A key part of the right whale research is trying to determine where they might be in relation to their greatest risks -- ship strikes and entanglements in fishing gear. There are only roughly 350 of the slow-moving giants left and fewer than 80 reproductive females, a grim statistic for an animal that has been on the brink of extinction for decades.
 
"We'll record the underwater movement of whales while simultaneously mapping the prey field. Hopefully what we'll find is the depths where the whales are spending the most time is the depth where maximum zooplankton abundance occurs," says Dr. Fortune.
 
"Then we can compare that depth with bottom-set fishing gear and see whether the depth of whale foraging is where that gear is.

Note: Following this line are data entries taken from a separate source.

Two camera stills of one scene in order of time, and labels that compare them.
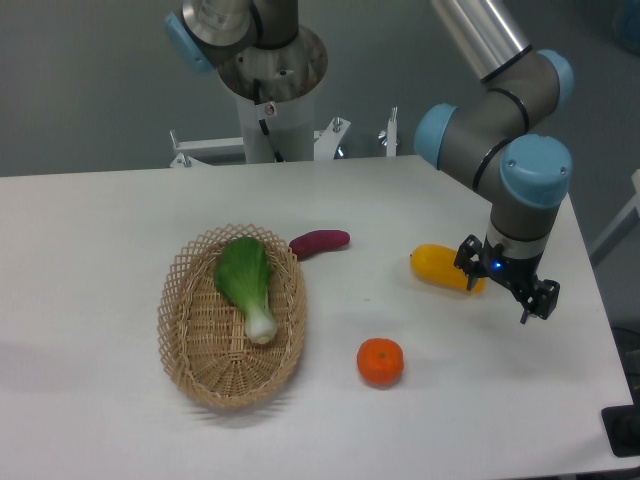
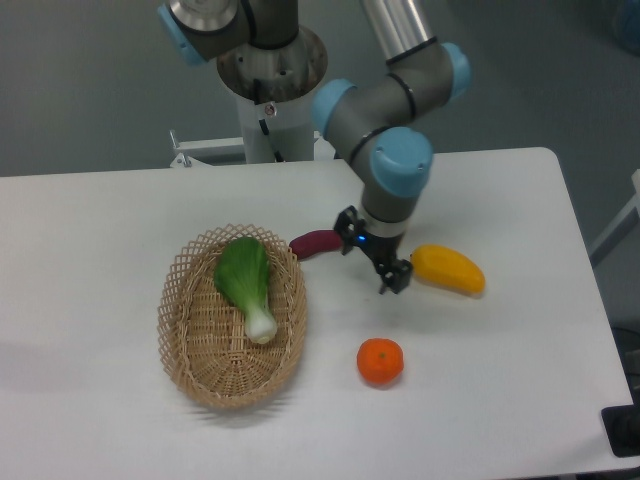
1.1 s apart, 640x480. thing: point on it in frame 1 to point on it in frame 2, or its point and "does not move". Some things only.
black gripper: x=516 y=275 to x=394 y=273
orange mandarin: x=380 y=361 does not move
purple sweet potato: x=318 y=240 does not move
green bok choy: x=242 y=271 does not move
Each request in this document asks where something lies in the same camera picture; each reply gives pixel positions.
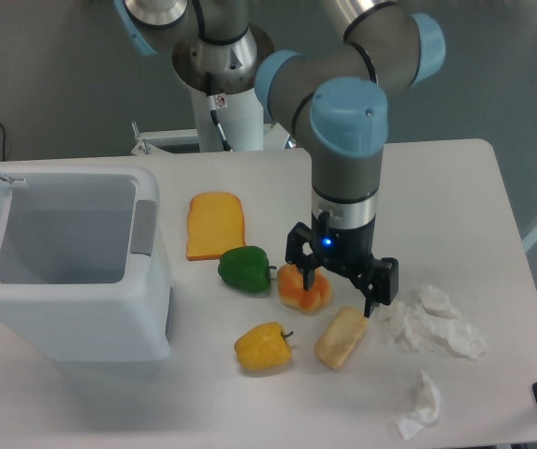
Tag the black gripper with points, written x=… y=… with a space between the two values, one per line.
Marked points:
x=347 y=252

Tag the pale square bread loaf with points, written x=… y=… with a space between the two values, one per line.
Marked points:
x=340 y=338

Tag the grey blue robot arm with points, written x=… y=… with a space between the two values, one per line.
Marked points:
x=335 y=108

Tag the knotted orange bread roll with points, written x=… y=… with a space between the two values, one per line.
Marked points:
x=293 y=295

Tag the green bell pepper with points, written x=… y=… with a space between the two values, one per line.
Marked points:
x=246 y=269

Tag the large crumpled white tissue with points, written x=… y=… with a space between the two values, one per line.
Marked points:
x=430 y=322

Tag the yellow bell pepper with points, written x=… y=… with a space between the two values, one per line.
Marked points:
x=263 y=347

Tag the orange toast slice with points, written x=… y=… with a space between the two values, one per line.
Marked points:
x=215 y=225

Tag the small crumpled white tissue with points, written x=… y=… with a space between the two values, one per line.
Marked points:
x=425 y=411

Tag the white open trash bin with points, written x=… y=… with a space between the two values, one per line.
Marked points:
x=84 y=275

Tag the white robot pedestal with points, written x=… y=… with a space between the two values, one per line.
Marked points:
x=224 y=123

Alternatively, if the whales are feeding at the surface at night, you could have increased risk of vessel strikes."

Support for species

 
The results of their research will be invaluable to agencies trying to protect the whales, other researchers who study them, fisheries and industry groups that encounter them, and governments responsible for managing activities that intersect with whales.
 
Sean Brillant, an adjunct professor in Dal's Department of Oceanography and a conservation biologist with the Canadian Wildlife Federation, specializes in right whale research and ways to mitigate the harmful interactions between humans and the cetaceans. For him, this work could measure fine-scale movements and provide data critical to understanding how the whales are doing, where they are and how they behave.
 
"Whales are at the surface for only about 20 per cent of the time and then we don't know what they do. This is an opportunity to get fine-scale movement of the whales, like where do they go under the water, how close to the bottom are they and how deep do they go," he says.
 
"So, this fine-scale data on the invisible life of whales is really, really valuable to the work I do in particular when it comes to how often these whales encounter ships and fishing line."
 
Researchers estimate that the work could yield 12 papers on bowhead and right whales, while the sperm and bottlenose projects could produce at least four.
 
"The fact that we've got this team going out and doing some oceanographic measurements and seeing if they can attach some instruments to whales is really quite astounding and not something that is done lightly and not something that is done often, so it's really exciting."